[What the exercise asks]: Output, without any change, the listing below from its opening line up to and including the line with "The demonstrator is".

START Recorded information

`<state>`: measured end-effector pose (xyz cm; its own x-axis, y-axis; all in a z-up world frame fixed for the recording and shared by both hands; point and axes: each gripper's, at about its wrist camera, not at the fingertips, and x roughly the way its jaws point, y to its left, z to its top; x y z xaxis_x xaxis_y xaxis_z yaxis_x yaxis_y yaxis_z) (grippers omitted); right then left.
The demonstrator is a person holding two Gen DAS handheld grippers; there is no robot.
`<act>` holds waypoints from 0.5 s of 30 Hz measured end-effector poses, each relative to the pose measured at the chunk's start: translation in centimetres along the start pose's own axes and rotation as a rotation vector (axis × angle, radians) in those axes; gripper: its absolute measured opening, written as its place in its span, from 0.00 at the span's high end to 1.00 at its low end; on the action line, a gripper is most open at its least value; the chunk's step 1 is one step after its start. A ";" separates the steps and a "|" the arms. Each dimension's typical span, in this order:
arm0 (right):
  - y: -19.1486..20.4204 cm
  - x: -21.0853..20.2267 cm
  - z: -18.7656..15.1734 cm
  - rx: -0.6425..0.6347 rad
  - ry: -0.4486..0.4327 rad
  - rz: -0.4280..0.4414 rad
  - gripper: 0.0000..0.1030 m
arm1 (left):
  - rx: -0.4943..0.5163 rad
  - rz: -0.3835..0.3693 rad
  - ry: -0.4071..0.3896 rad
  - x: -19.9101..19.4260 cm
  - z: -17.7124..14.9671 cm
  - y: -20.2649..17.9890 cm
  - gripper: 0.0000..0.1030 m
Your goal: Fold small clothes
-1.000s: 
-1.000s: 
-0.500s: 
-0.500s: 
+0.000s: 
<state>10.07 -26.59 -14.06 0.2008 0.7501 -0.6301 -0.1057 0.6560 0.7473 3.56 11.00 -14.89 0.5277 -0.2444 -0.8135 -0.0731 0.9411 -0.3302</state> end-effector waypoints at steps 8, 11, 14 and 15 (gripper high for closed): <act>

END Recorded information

[Solution to the problem]:
`<state>`: measured end-effector pose (xyz cm; its own x-axis, y-axis; all in a z-up world frame fixed for the recording and shared by both hands; point and axes: each gripper's, at about its wrist camera, not at the fingertips, and x roughly the way its jaws point, y to its left, z to its top; x y z xaxis_x xaxis_y xaxis_z yaxis_x yaxis_y yaxis_z) (grippers omitted); right then left.
The demonstrator is a person holding two Gen DAS handheld grippers; there is no robot.

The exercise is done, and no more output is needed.